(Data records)
"""

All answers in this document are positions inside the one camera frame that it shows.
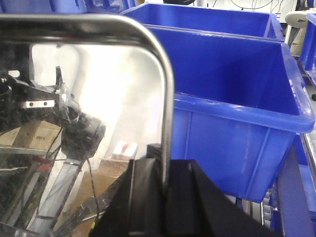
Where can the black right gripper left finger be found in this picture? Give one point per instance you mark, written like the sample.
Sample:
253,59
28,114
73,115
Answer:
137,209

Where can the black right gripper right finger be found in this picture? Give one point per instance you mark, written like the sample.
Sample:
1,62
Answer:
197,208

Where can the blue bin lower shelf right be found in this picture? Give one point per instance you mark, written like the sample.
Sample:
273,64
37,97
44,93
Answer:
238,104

"""
"""

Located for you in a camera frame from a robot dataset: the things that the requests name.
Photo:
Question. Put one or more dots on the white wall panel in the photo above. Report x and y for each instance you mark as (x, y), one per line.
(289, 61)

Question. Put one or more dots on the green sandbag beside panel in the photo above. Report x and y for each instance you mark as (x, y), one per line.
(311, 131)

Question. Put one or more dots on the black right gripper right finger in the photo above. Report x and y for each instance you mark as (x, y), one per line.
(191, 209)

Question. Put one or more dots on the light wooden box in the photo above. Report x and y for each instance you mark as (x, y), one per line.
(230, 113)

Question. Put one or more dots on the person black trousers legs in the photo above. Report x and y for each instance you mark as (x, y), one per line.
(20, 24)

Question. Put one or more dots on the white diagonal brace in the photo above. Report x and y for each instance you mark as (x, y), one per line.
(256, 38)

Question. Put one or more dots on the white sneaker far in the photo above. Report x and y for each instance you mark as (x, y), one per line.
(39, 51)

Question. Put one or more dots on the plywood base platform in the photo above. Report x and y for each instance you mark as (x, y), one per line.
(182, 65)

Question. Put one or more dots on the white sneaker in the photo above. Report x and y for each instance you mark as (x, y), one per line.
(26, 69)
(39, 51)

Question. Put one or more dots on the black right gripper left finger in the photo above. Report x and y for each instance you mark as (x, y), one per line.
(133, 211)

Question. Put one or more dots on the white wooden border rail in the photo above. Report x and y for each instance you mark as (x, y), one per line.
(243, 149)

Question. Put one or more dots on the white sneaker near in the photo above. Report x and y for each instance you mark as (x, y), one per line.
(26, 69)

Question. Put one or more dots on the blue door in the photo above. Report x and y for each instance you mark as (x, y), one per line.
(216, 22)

"""
"""

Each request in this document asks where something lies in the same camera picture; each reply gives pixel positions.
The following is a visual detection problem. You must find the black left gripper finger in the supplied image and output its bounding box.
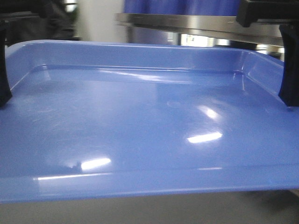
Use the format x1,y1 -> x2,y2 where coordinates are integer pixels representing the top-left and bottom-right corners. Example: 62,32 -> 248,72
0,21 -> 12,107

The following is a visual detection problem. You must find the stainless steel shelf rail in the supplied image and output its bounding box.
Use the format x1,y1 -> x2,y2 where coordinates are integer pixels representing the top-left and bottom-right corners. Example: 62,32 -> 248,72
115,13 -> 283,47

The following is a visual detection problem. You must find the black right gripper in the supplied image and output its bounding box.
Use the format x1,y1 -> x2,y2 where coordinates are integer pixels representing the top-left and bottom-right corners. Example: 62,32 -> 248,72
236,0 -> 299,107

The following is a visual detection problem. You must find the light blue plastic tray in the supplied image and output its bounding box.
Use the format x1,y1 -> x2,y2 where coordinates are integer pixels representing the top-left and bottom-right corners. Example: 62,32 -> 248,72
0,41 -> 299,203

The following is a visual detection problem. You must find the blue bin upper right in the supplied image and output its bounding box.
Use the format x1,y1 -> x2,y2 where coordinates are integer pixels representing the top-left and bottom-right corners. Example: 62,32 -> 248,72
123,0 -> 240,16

"""

__What to work on__
Working from the records above, write out verbatim only the lines from the line containing "find the light" through the line containing "find the blue".

__Solution__
The following is a visual detection problem. You must find the light blue plastic tray in the supplied image and output its bounding box.
Use the format x1,y1 -> x2,y2 where coordinates are integer pixels representing the top-left and bottom-right corners. Example: 62,32 -> 248,72
0,41 -> 299,203

The following is a visual detection problem. You must find the blue bin upper right in the supplied image and output its bounding box.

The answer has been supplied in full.